**Information shown:**
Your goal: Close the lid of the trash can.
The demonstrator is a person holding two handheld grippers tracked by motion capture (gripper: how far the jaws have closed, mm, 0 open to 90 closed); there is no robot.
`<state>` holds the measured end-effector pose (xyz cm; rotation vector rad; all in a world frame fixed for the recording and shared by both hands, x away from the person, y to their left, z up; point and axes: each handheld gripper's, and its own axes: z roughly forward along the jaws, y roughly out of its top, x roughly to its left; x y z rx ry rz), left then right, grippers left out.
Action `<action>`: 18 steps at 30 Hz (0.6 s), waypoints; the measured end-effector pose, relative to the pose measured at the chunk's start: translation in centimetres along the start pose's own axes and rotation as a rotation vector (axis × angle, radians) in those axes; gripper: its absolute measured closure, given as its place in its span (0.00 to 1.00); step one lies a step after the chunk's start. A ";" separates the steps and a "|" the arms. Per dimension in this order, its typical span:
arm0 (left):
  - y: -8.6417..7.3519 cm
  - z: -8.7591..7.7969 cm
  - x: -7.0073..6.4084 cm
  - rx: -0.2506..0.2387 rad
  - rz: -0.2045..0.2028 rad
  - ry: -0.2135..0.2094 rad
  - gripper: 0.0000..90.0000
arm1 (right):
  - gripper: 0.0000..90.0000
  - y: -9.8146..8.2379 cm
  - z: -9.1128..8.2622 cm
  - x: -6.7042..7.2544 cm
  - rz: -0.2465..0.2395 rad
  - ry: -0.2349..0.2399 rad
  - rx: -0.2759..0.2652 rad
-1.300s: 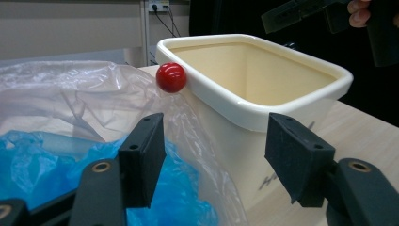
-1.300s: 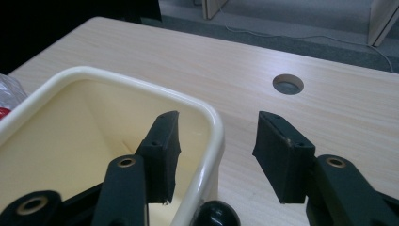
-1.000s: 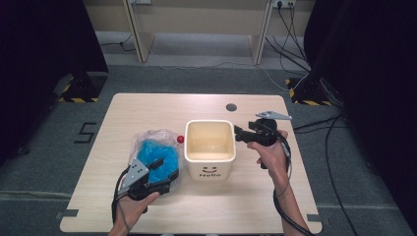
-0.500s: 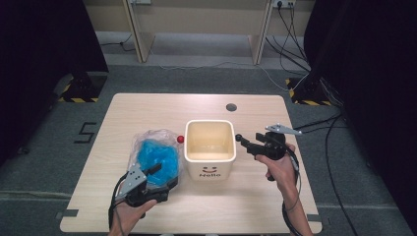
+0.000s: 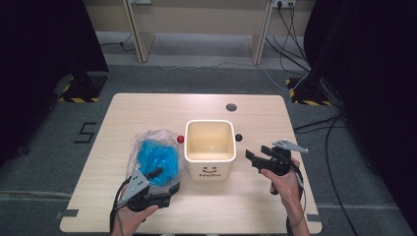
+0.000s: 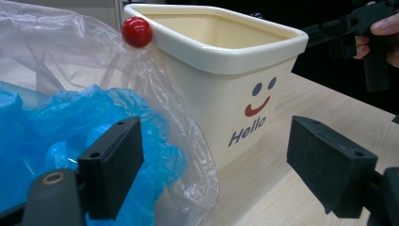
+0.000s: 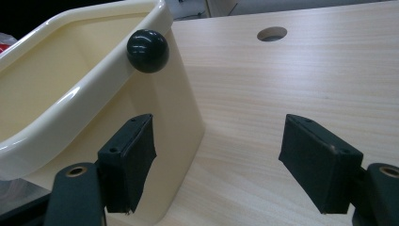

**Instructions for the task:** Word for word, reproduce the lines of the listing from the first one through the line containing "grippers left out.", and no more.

**Answer area:**
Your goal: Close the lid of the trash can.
The demonstrator is a person holding two handheld grippers tracked by motion capture (gripper: how far the jaws have closed, mm, 0 open to 90 closed); there is no robot.
`<state>` holds the measured end-effector pose (xyz cm; rotation vector rad; all in a world frame fixed for the recording and shared by both hands, x away from the person, y to their left, z up; point and axes: each handheld gripper's, and its own axes: z roughly forward along the jaws, y roughly out of its top, x roughly to its left; x y z rx ry rz), left then right, grippers left out.

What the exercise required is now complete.